Modeling techniques such as the Elastic Net and the Lasso are particularly promising for large data sets, where collinearity is typically a problem. In fact, modern data sets often include more variables than observations. This situation is sometimes referred to as the p > n problem, where n is the number of observations and p is the number of predictors. Such data sets require variable selection if traditional modeling techniques are to be used.
•

•

The Lasso has two shortcomings. When several variables are highly correlated, it tends to select only one variable from that group. When the number of variables, p, exceeds the number of observations, n, the Lasso selects at most n predictors.

•

The Elastic Net, on the other hand, tends to select all variables from a correlated group, fitting appropriate coefficients. It can also select more than n predictors when p > n. The Elastic Net fit generally takes more processing time than the Lasso.

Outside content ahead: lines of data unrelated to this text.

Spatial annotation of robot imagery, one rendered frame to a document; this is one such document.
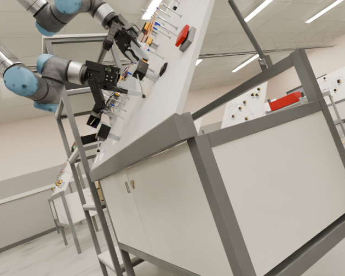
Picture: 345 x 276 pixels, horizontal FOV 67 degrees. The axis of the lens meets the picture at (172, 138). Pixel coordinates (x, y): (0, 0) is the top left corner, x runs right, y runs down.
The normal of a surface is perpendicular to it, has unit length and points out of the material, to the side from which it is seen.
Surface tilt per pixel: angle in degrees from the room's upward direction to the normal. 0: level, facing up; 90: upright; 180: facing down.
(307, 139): 90
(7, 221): 90
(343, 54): 90
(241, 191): 90
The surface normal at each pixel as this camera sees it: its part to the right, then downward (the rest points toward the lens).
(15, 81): -0.04, -0.07
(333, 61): -0.81, 0.23
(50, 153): 0.48, -0.24
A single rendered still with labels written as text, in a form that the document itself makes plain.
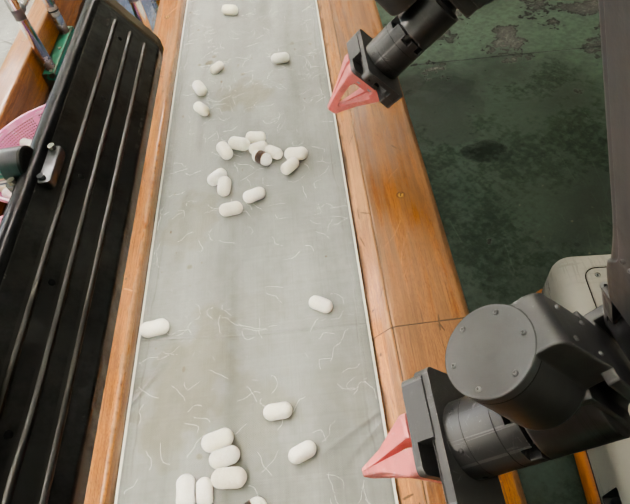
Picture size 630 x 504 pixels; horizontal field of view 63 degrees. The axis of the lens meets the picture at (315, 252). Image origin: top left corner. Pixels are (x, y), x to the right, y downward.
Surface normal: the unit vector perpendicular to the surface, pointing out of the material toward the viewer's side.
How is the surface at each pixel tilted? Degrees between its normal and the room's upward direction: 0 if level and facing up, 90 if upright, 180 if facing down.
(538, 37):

The Generalized Regression personality also fits an adaptive version of the Lasso and the Elastic Net. These adaptive versions attempt to penalize active variables less than inactive variables. The adaptive versions were developed to ensure that the oracle property holds. The oracle property guarantees the following: Asymptotically, your estimates are what they would have been had you known that predictors were active contributors to the model. More specifically, your model correctly identifies the predictors that should have zero coefficients. Your estimates converge to those that would have been obtained had you started with only the active predictors.